DNA sequence-specific dimeric bisbenzimidazoles DBP(n) and DBPA(n) as inhibitors of H-NS silencing in bacterial cells

Abstract

DNA sequence-specific fluorescent dimeric bisbenzimidazoles DBP(n) and DBPA(n), noncovalently interacting with A-T pairs in the minor groove of double-stranded DNA were used for studying and monitoring the expression of histone-like H-NS-dependent promoters. Histone-like H-NS selectively binds to AT-rich segments of DNA and silences a large number of genes in bacterial chromosomes. The H-NS-dependent promoters of Quorum Sensing (QS)-regulated lux operons of the marine bacteria mesophilic Aliivibrio fischeri, psychrophilic Aliivibrio logei were used. Escherichia coli lux biosensors were constructed by cloning fragments bearing QS-regulated promoters into the vector, thereby placing each fragment upstream of the promoterless Photorhabdus luminescens luxCDABE genes.

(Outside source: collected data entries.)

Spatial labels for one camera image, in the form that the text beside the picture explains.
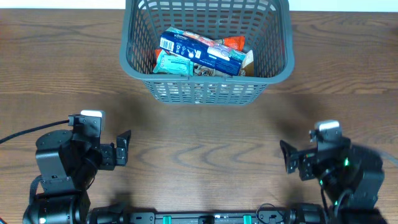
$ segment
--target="basket mesh side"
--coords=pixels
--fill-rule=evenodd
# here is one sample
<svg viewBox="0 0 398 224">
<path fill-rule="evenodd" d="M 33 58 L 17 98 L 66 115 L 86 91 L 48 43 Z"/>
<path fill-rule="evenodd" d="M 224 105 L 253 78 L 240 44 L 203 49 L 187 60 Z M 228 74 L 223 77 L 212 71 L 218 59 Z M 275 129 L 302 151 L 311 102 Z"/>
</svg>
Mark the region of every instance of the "basket mesh side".
<svg viewBox="0 0 398 224">
<path fill-rule="evenodd" d="M 243 105 L 251 103 L 267 85 L 224 83 L 148 82 L 146 87 L 156 100 L 165 103 L 208 103 Z"/>
<path fill-rule="evenodd" d="M 244 35 L 253 49 L 257 77 L 274 77 L 285 66 L 282 9 L 276 0 L 137 0 L 133 4 L 131 66 L 152 73 L 154 49 L 170 26 L 220 39 Z"/>
</svg>

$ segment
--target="wood grain surface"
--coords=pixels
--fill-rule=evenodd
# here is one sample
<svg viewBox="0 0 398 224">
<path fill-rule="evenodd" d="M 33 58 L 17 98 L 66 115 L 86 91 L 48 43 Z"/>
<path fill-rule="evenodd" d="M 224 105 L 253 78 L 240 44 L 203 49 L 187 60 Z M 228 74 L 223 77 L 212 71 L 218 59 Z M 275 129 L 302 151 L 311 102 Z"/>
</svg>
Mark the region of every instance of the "wood grain surface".
<svg viewBox="0 0 398 224">
<path fill-rule="evenodd" d="M 287 175 L 279 140 L 308 146 L 316 121 L 398 157 L 398 14 L 292 12 L 296 66 L 247 106 L 165 105 L 119 66 L 123 11 L 0 10 L 0 138 L 82 109 L 107 113 L 102 142 L 133 132 L 129 163 L 99 171 L 91 207 L 160 212 L 321 203 L 316 180 Z M 39 175 L 35 141 L 0 145 L 0 217 L 20 223 Z M 398 223 L 398 171 L 384 161 L 376 204 Z"/>
</svg>

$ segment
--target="green led light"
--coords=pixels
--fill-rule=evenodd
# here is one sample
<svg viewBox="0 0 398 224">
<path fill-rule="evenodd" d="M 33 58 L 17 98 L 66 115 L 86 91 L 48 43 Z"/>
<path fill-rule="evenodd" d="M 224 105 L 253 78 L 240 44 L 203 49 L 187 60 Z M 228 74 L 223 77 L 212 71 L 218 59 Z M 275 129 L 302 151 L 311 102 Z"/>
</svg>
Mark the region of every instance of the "green led light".
<svg viewBox="0 0 398 224">
<path fill-rule="evenodd" d="M 344 161 L 344 166 L 348 166 L 349 165 L 349 160 L 348 158 L 346 158 L 346 160 Z"/>
</svg>

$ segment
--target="food package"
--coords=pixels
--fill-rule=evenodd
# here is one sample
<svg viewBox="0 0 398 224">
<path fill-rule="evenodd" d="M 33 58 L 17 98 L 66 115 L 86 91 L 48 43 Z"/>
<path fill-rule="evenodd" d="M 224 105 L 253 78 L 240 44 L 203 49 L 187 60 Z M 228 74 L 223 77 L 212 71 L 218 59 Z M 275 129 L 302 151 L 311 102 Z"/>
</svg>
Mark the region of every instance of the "food package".
<svg viewBox="0 0 398 224">
<path fill-rule="evenodd" d="M 157 57 L 154 73 L 193 76 L 193 62 L 179 55 L 169 55 L 162 50 Z"/>
<path fill-rule="evenodd" d="M 239 76 L 253 77 L 254 76 L 254 57 L 253 51 L 250 50 L 246 54 L 246 58 L 243 60 L 242 69 Z"/>
<path fill-rule="evenodd" d="M 174 27 L 169 27 L 161 35 L 160 48 L 228 75 L 239 75 L 246 56 L 246 54 L 218 44 L 214 40 Z"/>
<path fill-rule="evenodd" d="M 235 50 L 242 51 L 244 47 L 244 36 L 227 37 L 220 40 L 215 40 L 216 43 L 231 47 Z"/>
<path fill-rule="evenodd" d="M 155 64 L 154 64 L 154 68 L 156 67 L 156 63 L 157 63 L 157 58 L 159 57 L 160 53 L 163 51 L 163 49 L 155 49 Z"/>
<path fill-rule="evenodd" d="M 214 68 L 209 68 L 198 63 L 193 65 L 193 75 L 196 76 L 210 76 L 210 77 L 231 77 L 226 73 L 215 70 Z"/>
</svg>

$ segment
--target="basket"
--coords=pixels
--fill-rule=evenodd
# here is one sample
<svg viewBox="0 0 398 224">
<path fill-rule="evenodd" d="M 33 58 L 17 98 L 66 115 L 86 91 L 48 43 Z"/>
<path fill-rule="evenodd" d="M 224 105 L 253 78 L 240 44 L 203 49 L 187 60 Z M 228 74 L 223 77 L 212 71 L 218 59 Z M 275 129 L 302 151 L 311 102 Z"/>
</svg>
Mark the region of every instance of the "basket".
<svg viewBox="0 0 398 224">
<path fill-rule="evenodd" d="M 170 26 L 211 39 L 244 35 L 255 77 L 152 74 L 154 50 Z M 292 45 L 287 0 L 127 0 L 120 63 L 161 102 L 245 105 L 292 73 Z"/>
</svg>

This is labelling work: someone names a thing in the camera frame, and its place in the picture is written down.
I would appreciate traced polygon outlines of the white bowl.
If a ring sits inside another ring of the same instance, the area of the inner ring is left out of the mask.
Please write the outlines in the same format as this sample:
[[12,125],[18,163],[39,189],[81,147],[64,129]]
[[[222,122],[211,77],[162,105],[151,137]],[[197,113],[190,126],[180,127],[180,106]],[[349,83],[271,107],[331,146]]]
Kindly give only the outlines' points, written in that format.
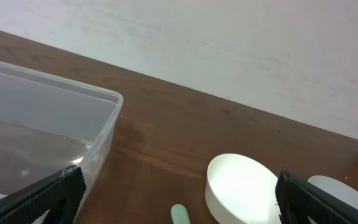
[[277,180],[273,172],[249,157],[218,155],[207,168],[207,207],[222,224],[280,224]]

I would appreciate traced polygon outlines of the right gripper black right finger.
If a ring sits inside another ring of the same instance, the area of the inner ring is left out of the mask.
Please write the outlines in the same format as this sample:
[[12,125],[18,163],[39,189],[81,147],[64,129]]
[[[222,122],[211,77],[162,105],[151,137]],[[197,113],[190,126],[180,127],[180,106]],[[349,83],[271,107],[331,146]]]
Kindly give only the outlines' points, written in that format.
[[282,224],[358,224],[358,209],[287,170],[281,171],[275,195]]

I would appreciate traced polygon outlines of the yellow bowl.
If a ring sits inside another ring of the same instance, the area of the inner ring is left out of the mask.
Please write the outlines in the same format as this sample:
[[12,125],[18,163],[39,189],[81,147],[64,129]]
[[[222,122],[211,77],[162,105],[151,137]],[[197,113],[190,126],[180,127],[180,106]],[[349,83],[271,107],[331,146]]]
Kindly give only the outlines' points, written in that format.
[[342,216],[350,223],[358,223],[358,191],[330,177],[315,175],[308,183],[319,188],[314,190],[325,207],[332,209],[335,216]]

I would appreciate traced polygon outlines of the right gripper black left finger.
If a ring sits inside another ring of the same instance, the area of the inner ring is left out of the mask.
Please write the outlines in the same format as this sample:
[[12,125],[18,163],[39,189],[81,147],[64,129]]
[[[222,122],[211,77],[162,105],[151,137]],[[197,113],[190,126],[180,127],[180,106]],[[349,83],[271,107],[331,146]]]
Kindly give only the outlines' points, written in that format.
[[0,223],[72,224],[86,184],[80,167],[68,166],[0,199]]

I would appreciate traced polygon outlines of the mint green spoon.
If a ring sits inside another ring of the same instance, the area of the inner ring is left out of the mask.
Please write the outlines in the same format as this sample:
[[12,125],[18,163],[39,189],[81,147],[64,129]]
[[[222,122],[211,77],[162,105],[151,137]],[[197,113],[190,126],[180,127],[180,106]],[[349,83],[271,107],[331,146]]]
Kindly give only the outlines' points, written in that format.
[[187,209],[182,204],[173,205],[170,212],[173,224],[190,224]]

It was shown that the dimeric bisbenzimidazoles DBP(n) and DBPA(n) counteract the H-NS silencing activity. Thus, the presence of DBP(n) or DBPA(n) in the medium leads to an approximately 10–100-fold increase in the level of transcription of QS promoters in E. coli hns+. The largest decrease in the level of H-NS repression was observed using ligands containing a linker with a length of ca. 18Å, such as DBP(2) and DBPA(2). Ligands containing linkers with n=1 and 3 are an order of magnitude less active; ligands with n=4 are inactive. DBPA(2) exhibits activity starting with a concentration of 0.5μM; the minimum concentration of DBP(2) is 5–7 times higher. It is suggested that A-T pairs located at five nucleotide pair intervals, which correspond to the linker length in highly active ligands with n=2, play a key role in the structure of H-NS-binding sites in QS-regulated promoters.